This is not a book for Washington insiders. Reagan adds nothing to our knowledge of the Iran-contra scandal. He makes no effort to square the reality of the huge budget deficit he left with his messianic fervor for tax cuts. Instead, he recounts his years in the Oval Office with the humility and wonderment of Jimmy Stewart in “Mr. Smith Goes to Washington.” Reagan’s diary entries read like letters home from Boy Scout camp. “Best summit we’ve ever had with the Soviet Union . . .” “Got fitted for a new bulletproof raincoat.” Even the tamest of expletives are sanitized: “H–l” and “H–lbent,” he writes. The book’s style is conversational–what Reagan calls “people talk.” “An American Life " is a reassuring read for those who yearn for a trip down memory lane, the audio version, narrated by the Great Communicator himself, is even more nostalgic. The sound of Reagan’s voice re-creates the spell he cast over the country and gives new meaning to the phrase “easy listening.”

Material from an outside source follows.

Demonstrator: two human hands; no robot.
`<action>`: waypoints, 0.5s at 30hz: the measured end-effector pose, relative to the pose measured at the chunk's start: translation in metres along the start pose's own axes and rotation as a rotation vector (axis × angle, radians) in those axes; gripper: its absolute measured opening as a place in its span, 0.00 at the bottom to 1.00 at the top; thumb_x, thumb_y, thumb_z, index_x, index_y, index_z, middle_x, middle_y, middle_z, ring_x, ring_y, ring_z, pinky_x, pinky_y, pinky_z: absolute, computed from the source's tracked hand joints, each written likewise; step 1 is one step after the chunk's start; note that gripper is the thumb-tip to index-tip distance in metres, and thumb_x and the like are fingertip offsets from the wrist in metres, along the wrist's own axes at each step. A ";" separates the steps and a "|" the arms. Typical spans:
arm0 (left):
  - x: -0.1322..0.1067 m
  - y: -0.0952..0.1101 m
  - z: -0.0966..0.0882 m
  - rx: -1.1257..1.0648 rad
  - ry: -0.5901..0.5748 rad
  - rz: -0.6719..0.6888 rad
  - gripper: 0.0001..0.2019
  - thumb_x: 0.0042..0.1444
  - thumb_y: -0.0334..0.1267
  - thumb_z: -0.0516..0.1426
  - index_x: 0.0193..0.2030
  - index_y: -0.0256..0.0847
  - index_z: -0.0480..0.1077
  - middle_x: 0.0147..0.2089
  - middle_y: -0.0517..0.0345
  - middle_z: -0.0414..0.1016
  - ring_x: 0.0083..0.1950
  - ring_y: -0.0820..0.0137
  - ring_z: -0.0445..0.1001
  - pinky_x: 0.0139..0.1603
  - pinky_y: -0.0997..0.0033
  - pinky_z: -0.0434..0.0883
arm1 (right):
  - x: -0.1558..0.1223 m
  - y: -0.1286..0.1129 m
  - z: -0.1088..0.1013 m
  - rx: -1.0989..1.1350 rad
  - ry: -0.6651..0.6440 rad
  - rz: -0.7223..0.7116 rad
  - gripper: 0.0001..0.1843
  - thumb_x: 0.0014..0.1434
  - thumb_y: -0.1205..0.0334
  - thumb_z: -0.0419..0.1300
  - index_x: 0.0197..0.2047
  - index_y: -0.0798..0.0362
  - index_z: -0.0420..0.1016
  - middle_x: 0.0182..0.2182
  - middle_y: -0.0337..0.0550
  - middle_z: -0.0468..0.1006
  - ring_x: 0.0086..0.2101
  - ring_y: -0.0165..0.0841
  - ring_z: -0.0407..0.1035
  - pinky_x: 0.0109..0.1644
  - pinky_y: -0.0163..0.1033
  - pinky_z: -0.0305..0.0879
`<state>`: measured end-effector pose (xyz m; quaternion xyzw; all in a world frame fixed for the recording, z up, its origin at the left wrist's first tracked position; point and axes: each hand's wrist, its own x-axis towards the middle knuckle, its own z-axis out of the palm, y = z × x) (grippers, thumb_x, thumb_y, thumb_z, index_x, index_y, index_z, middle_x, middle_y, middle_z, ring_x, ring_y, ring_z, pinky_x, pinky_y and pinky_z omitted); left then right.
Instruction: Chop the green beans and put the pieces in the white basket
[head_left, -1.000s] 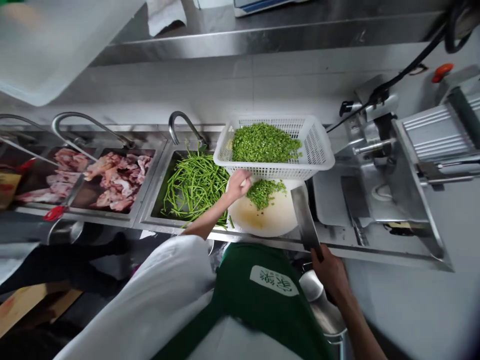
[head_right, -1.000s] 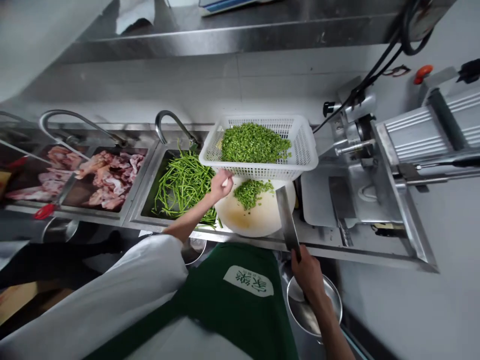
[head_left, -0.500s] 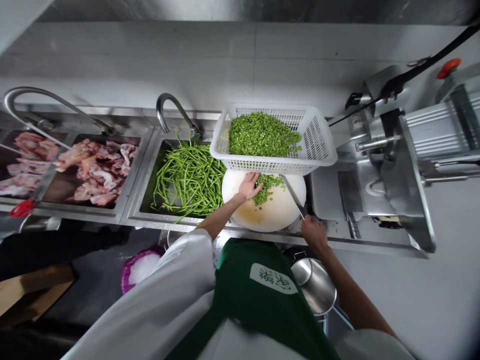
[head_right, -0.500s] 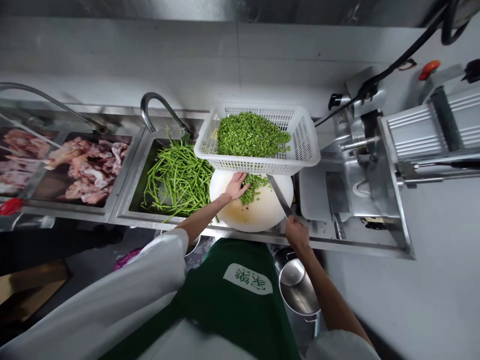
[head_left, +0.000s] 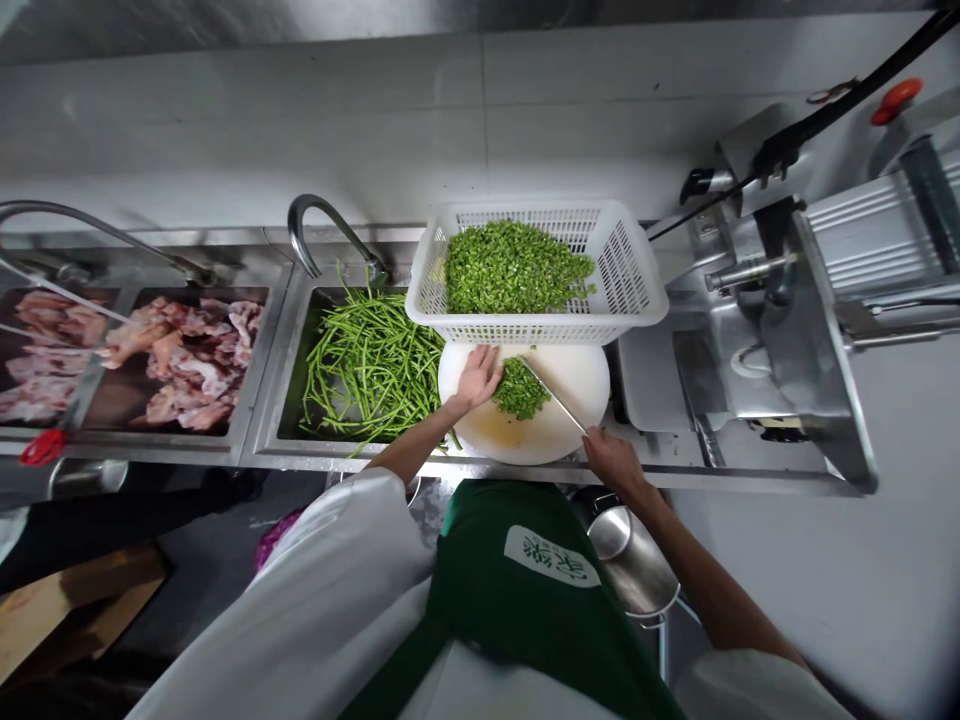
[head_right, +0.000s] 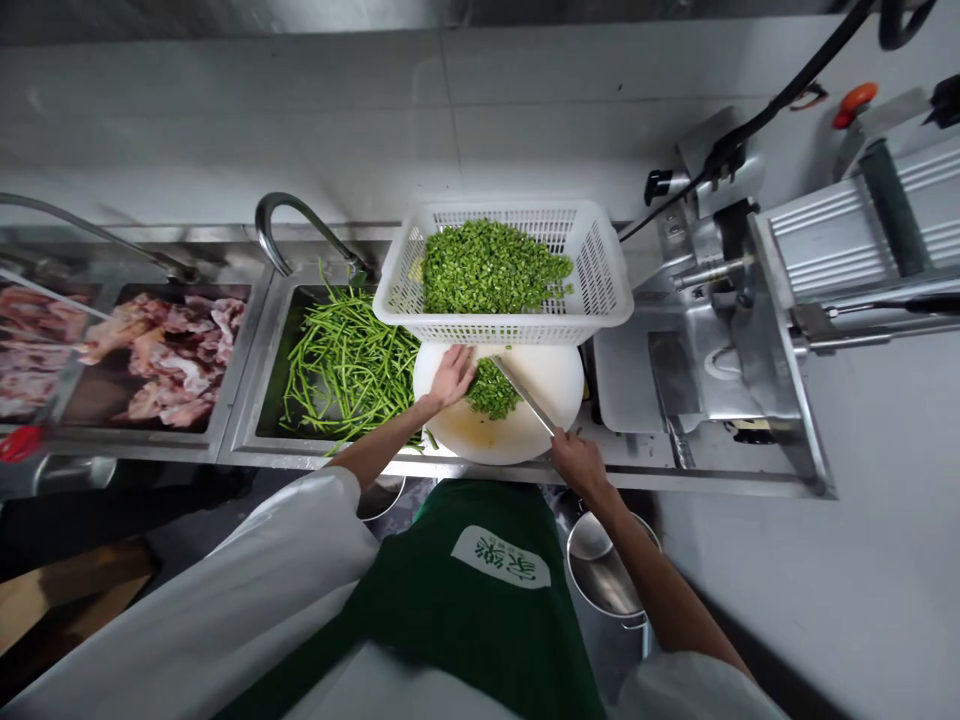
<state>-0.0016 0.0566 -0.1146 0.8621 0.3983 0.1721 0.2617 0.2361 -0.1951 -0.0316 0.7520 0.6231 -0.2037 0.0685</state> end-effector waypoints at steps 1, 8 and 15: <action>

The forthrightness–some would call it simple-mindedness–that characterized Reagan’s presidency dominates the book as well. In an era of policy-by-poll, the ex-president comes through as a man of principle and rare conviction. His passion for a nuclear-free world, derided as unrealistic by arms experts, led him to pursue a dialogue with the Soviets despite his history as a red-baiting anticommunist. In the book, Reagan describes an extensive private correspondence with Soviet leader Mikhail Gorbachev and presents himself as a closet dove in his own hawkish administration.

Reagan took pride in being a Washington outsider. In his private jottings he would rail against “the striped-pants set.” But perhaps because he didn’t have the right intellectual credentials, Reagan let himself be intimidated by underlings. When an American pilot was shot down over Nicaragua carrying a planeload of military supplies, the commander in chief apparently accepted without question his aides’ explanation that they knew nothing about it. For Reagan, events were always controlled by some mysterious “they.” He recalled how “they” overbriefed him for his first ‘84 debate with Democratic candidate Walter Mondale. “Although I don’t blame them, in a way I was hurt by people trying to help me . . . they fill your head with all sorts of details, technicalities and statistics as if you were getting ready to take an exam …” Reagan says his faltering performance embarrassed him, but that he recouped in a second debate by tapping his skills as “an old performer.”

Those who hoped for a fuller explanation of Reagan’s role in the Iran-contra scandal will be the most disappointed by “An American Life.” Reagan reveals even less than what appeared in news accounts at the time, and remains adamant that he did not trade arms for hostages (although he concedes it looked that way). “I hardly knew him,” Reagan declares of Oliver North, explaining that when he called the Marine a “national hero,” he was referring only to North’s service in Vietnam. Despite appeals from conservatives, Reagan says he never considered pardoning North or national-security adviser John Poindexter.

Bizarre tale: The extent of Reagan’s religious convictions may surprise many. Reagan makes repeated references to the power of God and his belief that God “has a plan for everyone.” He credits the disappearance of a stomach ulcer while he was governor of California to the fact that two groups of people at opposite ends of the state were praying for him. He adds to the lore about White House ghosts with a bizarre tale about Rex, the family dog, circling the presidential study on his hind legs while staring at the ceiling. Reagan told the Secret Service he thought the dog might be responding to electronic signals sent out by the Soviets, but communications experts didn’t find anything. Reagan awkwardly segues from that story to “the myth about myself that has always bothered me most . . . that I am a bigot.” After Supreme Court Justice Thurgood Marshall rated Reagan at “the bottom” of U.S. presidents in terms of racial justice, Reagan invited Marshall to the White House. “I literally told him my life story,” Reagan recalls. “That night, I think I made a friend.”

Reagan’s autobiography contains little more personal insight than can be found in a pile of yellowed press clippings. Former New York Times reporter Robert Lindsey helped compile the material from newspaper accounts, White House schedules and lots of Reagan speeches. If there’s more to the country’s 40th president, we’ll have to wait for biographer Edmund Morris to search it out. Or settle for the romanticized version–just as we did during his presidency.